There is now a form of exercise emerging that is showing itself to be a formidable weapon in the prevention and treatment of Osteoporosis. This form of exercise is called Acceleration Training™ (a.k.a. “vibration training”). This modality of exercise is being made prominent in the United States by Power Plate North America, a Northbrook, Illinois based company.
Acceleration Training™ via Power Plate® works to keep your bones strong by exploiting the body’s innate reflexive response to disruptions in stability in order to stimulate a wide array of benefits. These benefits include increases in muscle strength, flexibility, hormonal release, lymphatic drainage, bone density, metabolic rates and more.

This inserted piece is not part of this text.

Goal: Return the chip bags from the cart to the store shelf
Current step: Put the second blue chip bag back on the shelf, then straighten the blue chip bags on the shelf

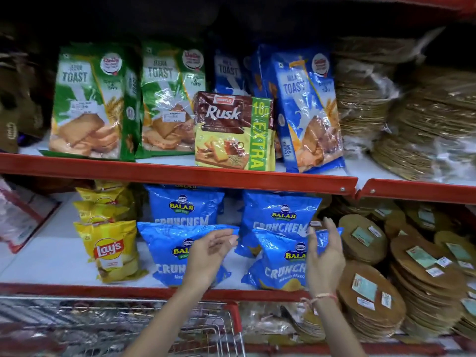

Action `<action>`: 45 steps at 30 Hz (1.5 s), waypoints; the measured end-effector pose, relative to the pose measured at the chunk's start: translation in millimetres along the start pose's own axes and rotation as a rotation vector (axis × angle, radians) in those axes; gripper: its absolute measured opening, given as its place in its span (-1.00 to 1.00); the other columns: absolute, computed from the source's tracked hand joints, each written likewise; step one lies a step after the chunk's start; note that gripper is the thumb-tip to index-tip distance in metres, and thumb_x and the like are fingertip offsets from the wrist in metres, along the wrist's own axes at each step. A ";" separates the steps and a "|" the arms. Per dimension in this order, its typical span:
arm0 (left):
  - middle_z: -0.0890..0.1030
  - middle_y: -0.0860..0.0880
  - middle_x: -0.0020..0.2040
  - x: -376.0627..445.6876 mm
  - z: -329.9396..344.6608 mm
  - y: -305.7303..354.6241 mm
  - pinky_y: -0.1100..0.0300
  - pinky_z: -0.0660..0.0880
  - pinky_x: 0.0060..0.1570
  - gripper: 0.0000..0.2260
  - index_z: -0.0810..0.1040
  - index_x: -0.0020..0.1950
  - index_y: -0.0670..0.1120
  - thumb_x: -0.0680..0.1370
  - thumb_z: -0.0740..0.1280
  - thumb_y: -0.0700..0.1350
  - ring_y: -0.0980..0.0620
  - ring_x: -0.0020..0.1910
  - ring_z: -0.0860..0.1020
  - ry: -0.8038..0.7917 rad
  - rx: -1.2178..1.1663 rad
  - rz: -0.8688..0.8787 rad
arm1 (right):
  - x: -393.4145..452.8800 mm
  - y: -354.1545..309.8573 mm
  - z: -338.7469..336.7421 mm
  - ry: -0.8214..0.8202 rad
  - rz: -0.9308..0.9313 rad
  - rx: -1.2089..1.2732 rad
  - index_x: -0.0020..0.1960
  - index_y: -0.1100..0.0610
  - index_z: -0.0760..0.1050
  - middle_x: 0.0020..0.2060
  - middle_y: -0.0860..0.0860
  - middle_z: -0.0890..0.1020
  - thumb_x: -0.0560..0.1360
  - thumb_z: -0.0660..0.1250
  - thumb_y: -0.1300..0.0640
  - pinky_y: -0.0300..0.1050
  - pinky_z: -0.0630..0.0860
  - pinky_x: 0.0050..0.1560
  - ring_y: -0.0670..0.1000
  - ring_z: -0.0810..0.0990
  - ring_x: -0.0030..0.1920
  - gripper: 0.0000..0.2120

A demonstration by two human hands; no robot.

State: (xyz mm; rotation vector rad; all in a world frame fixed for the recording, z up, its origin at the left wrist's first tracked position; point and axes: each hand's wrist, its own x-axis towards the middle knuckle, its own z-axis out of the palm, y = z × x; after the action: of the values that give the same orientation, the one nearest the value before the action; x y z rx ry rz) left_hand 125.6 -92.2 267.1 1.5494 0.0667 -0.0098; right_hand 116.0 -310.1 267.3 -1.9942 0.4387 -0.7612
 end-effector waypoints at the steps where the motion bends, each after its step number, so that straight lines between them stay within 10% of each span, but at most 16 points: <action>1: 0.70 -0.15 -0.05 -5.4 -19.6 1.9 0.14 0.55 0.06 -0.85 0.60 0.01 -0.14 0.45 0.39 -0.24 -0.03 -0.01 0.66 0.039 0.019 0.041 | -12.7 -13.2 11.8 -0.058 -0.063 0.011 0.37 0.05 0.32 0.40 0.01 0.40 0.55 0.22 0.01 0.04 0.34 0.39 0.01 0.34 0.40 -0.59; 6: 0.71 -0.03 -0.09 -20.8 -129.1 10.2 0.42 0.54 -0.09 -0.88 0.61 -0.01 -0.04 0.49 0.35 -0.19 0.21 -0.07 0.64 0.295 0.166 0.226 | -76.1 -67.0 93.4 -0.340 -0.428 -0.032 0.42 0.00 0.27 0.44 -0.15 0.23 0.58 0.08 -0.08 -0.09 0.08 0.50 -0.28 0.08 0.46 -0.56; 9: 0.69 -0.07 -0.04 -6.3 -199.6 10.0 0.45 0.49 -0.12 -0.87 0.60 0.03 -0.11 0.50 0.34 -0.21 0.36 -0.12 0.59 0.467 0.362 0.314 | -100.3 -108.6 152.3 -0.453 -0.666 -0.252 0.31 0.10 0.42 0.29 -0.05 0.53 0.59 -0.04 -0.12 -0.05 -0.14 0.48 -0.13 0.34 0.39 -0.53; 13: 0.64 -0.18 0.12 33.0 -279.0 1.9 -0.05 0.54 -0.09 -0.72 0.54 0.18 -0.07 0.47 0.38 -0.20 -0.22 0.02 0.60 0.392 0.909 0.289 | -122.9 -163.8 225.4 -0.529 -0.894 -0.615 0.11 0.15 0.54 0.02 0.02 0.70 0.50 0.20 0.04 0.21 -0.16 0.49 0.04 0.54 0.25 -0.72; 16: 0.63 -0.21 0.12 65.4 -307.0 -8.2 -0.13 0.43 0.18 -0.73 0.56 0.15 -0.11 0.45 0.39 -0.19 -0.24 0.12 0.56 0.151 1.124 0.244 | -135.3 -200.6 257.8 -0.736 -0.850 -0.806 0.15 0.28 0.48 0.09 0.25 0.63 0.53 0.09 0.29 0.14 -0.47 0.41 0.19 0.34 0.40 -0.72; 22: 0.67 -0.08 0.04 86.7 -338.6 -17.4 0.01 0.50 0.10 -0.85 0.59 0.03 -0.01 0.50 0.31 -0.16 -0.15 0.18 0.53 0.022 1.225 0.232 | -160.1 -227.1 273.0 -0.563 -0.876 -0.989 -0.19 0.17 0.61 -0.36 0.13 0.69 0.41 0.10 0.34 0.14 -0.22 0.44 0.09 0.68 -0.30 -0.70; 31: 0.67 -0.17 0.01 82.1 -373.5 -14.6 -0.04 0.53 -0.01 -0.88 0.59 0.02 -0.06 0.52 0.30 -0.16 -0.21 0.21 0.51 0.031 1.219 0.200 | -177.7 -221.5 301.4 -0.624 -0.827 -0.909 -0.39 0.15 0.54 -0.52 0.08 0.62 0.33 0.42 0.27 -0.01 0.05 0.48 0.04 0.61 -0.45 -0.85; 33: 0.61 -0.18 0.13 76.4 -364.6 -6.7 -0.05 0.48 0.06 -0.77 0.53 0.17 -0.07 0.52 0.30 -0.08 -0.21 0.26 0.47 0.033 1.245 0.167 | -165.6 -213.1 297.7 -0.699 -0.792 -0.802 -0.11 0.19 0.59 -0.18 0.19 0.70 0.39 0.43 0.08 -0.05 0.09 0.50 0.05 0.68 -0.10 -0.81; 36: 0.40 -0.09 0.41 64.1 -340.5 5.7 -0.10 0.33 0.30 -0.54 0.32 0.38 -0.02 0.51 0.26 0.06 -0.21 0.46 0.20 0.029 1.228 0.200 | -144.5 -199.9 269.3 -0.859 -0.683 -0.725 0.45 0.20 0.15 0.46 0.15 0.29 0.52 0.20 -0.09 -0.03 -0.14 0.53 0.01 0.17 0.49 -0.38; 45: 0.27 0.07 0.45 64.2 -230.1 11.1 0.13 -0.15 0.49 -0.21 0.27 0.41 -0.02 0.34 -0.03 0.44 0.16 0.47 0.10 -0.243 0.973 0.444 | -51.8 -131.5 139.7 -0.790 -0.511 -0.761 0.50 0.10 0.00 0.52 0.01 0.12 0.47 0.21 -0.20 -0.03 -0.18 0.55 -0.06 -0.03 0.52 -0.24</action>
State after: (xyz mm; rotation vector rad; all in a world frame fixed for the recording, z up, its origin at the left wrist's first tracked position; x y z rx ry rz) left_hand 181.7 140.2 270.4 2.4883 -0.5502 0.1395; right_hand 171.2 -124.0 310.0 -2.9591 -0.3263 -0.0019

Although Power Plate has never marketed its products as medical devices (more specifically for fitness and exercise), the company is seeing its products bring compelling results to individuals and professionals dealing with Osteoporosis.
Kay Smith, a personal trainer and Pilates instructor from Colleyville, Texas, has experienced significant and compelling results with her Osteoporosis, utilizing Acceleration Training™
She states: “I have never had results like this even with weight training, which I had done for more than 15 years. “Even my doctor is amazed that after the huge drop in my bone density when reaching menopause, I am now building bone in my spine and hips without taking drugs or estrogen.”

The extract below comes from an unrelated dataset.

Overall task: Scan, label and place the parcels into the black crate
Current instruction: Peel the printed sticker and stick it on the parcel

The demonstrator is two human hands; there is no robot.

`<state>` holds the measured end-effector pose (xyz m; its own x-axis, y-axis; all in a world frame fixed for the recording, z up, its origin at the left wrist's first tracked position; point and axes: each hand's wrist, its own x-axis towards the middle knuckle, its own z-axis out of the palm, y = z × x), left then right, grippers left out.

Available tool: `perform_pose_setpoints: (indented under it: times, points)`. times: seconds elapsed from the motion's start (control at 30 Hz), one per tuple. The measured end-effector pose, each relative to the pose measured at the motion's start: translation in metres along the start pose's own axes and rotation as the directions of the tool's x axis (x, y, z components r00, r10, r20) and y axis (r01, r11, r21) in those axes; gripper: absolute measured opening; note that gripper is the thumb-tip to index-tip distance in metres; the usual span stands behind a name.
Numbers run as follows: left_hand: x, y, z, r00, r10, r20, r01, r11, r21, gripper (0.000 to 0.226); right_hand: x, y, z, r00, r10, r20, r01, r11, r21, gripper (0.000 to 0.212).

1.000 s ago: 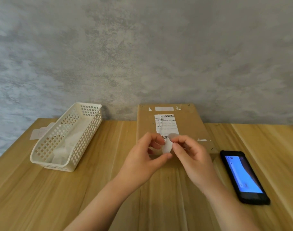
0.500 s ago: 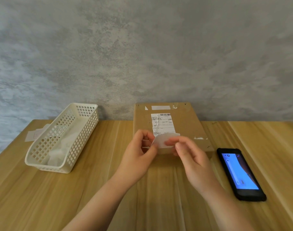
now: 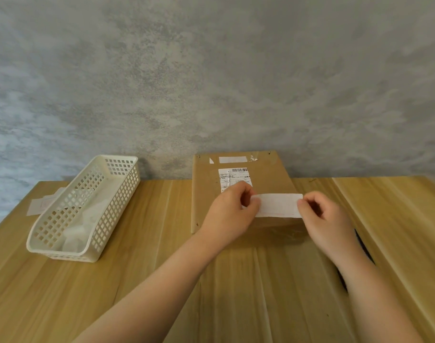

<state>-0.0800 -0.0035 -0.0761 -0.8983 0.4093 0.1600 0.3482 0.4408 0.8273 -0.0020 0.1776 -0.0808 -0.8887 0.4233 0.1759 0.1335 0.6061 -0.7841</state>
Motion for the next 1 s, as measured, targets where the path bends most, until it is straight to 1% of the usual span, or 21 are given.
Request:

“Conventional resistance training methods can create challenges for a wide range of the population either reluctant to, or unable to, engage in the time consuming and high stress obstacles associated with them,” said Scott Hopson, Director of Research, Education and Training for Power Plate North America.
“Acceleration Training™ provides an exciting and holistic alternative, using the natural forces of gravity, in a significantly less stressful and time consuming environment- as little as 20 minutes 3 times per week.”
This sounds like an exciting alternative to me. I had to stop my weight training routine due to bursitis in my left shoulder and arthritis in my neck. So now I have those arms that keep on waving long after the wave is over.
In closing do continue any exercise routine that you have in place, eat plenty of fruits and vegetables, and take your daily calcium.